Jazz Fest Report: Chuck D, Big Freedia and Laura Mvula on the Influence of New Orleans

All that jazz and more at this year’s New Orleans Jazz & Heritage Festival.

Photographer L, Kasimu Harris
May 09, 2014




THE SPIRIT OF JAZZ LIVES ON IN TODAY'S MUSIC

I grew up three blocks from the New Orleans Jazz & Heritage Festival and, when the wind blew just right, I heard the music from the stage closest to my home. For more than 25 years, I’ve gotten excited simply walking through the gates, passing the grand stand and crossing the sand horse track into the festival. For once inside, it’s euphoric. The senses are in constant competition: aside from the big white music tents, all is a sea of color and the aroma of food is everywhere. Although the music is always booming, I don’t hear it right away—I have to eat first. With hay beneath my shoes, I feast on Indian tacos topped with chili, lettuce, and diced tomatoes on fry bread; Acarajé, an Afro-Brazilian black eyed pea fritter with a shrimp and spicy cashew sauce; and a local favorite of fried soft shell crab po’boy.
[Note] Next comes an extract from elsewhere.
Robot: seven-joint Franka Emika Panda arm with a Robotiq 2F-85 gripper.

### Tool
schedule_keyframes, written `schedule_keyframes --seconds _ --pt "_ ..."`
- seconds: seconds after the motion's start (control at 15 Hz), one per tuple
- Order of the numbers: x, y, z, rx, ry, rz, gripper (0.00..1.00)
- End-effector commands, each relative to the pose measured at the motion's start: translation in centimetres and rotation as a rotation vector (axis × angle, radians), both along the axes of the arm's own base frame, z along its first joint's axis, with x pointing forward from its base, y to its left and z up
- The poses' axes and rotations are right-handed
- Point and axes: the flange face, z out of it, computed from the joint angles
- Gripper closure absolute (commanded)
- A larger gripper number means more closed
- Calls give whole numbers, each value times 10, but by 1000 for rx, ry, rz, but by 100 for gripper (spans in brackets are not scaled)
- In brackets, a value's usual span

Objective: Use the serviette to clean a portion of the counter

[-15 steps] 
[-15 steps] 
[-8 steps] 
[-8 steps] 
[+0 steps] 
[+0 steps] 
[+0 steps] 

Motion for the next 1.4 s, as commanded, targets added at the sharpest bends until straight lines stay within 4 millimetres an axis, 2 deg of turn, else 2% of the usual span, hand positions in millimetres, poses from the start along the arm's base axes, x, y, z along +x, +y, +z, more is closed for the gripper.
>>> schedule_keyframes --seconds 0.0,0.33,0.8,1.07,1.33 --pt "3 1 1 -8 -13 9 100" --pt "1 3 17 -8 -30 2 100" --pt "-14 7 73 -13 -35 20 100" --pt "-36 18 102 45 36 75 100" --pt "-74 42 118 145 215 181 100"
The Jazz Fest, as it's known, is an embodiment of New Orleans—a place that’s internationally revered and always imitated—and the port city’s diverse cultural mix of Native American, African, Spanish and French and Caribbean heritage is ever-present in the food, music and architecture. When the festival first started 45 years ago, acts like Mahalia Jackson, Duke Ellington and The Meters performed to a crowd of 350 people. Today 400,000 people attend the festival annually. As the festival has expanded, reflecting America’s changing musical taste over time, the number of mainstream artists and those from other genres has grown. While there's plenty of jazz on offer, there are also stages dedicated to gospel, zydeco, blues, R&B, rock, funk, African, Latin, Caribbean and folk music.

New Orleans’ musical influence on the world didn’t end after jazz started traveling up the Mississippi River to Chicago, New York and beyond, though. From the city’s rhythm and blues sound that emerged in 1950s and became rock and roll or the bounce music that started in the hallways of housing projects and is now celebrated as twerking on YouTube, Jazz Fest embraces that entire lineage. Since I was a child, I’ve exposed my ears to all sorts of music yet jazz has remained my base. I hear Charles Mingus in Thundercat, Billie Holiday in Chrisette Michele and the sound of a big band on A Tribe Called Quest’s Scenario. With that in mind, I asked festival performers Chuck D of Public Enemy, New Orleans' bounce pioneer Big Freedia and UK soul-pop star Laura Mvula about the influence of jazz and New Orleans on contemporary music.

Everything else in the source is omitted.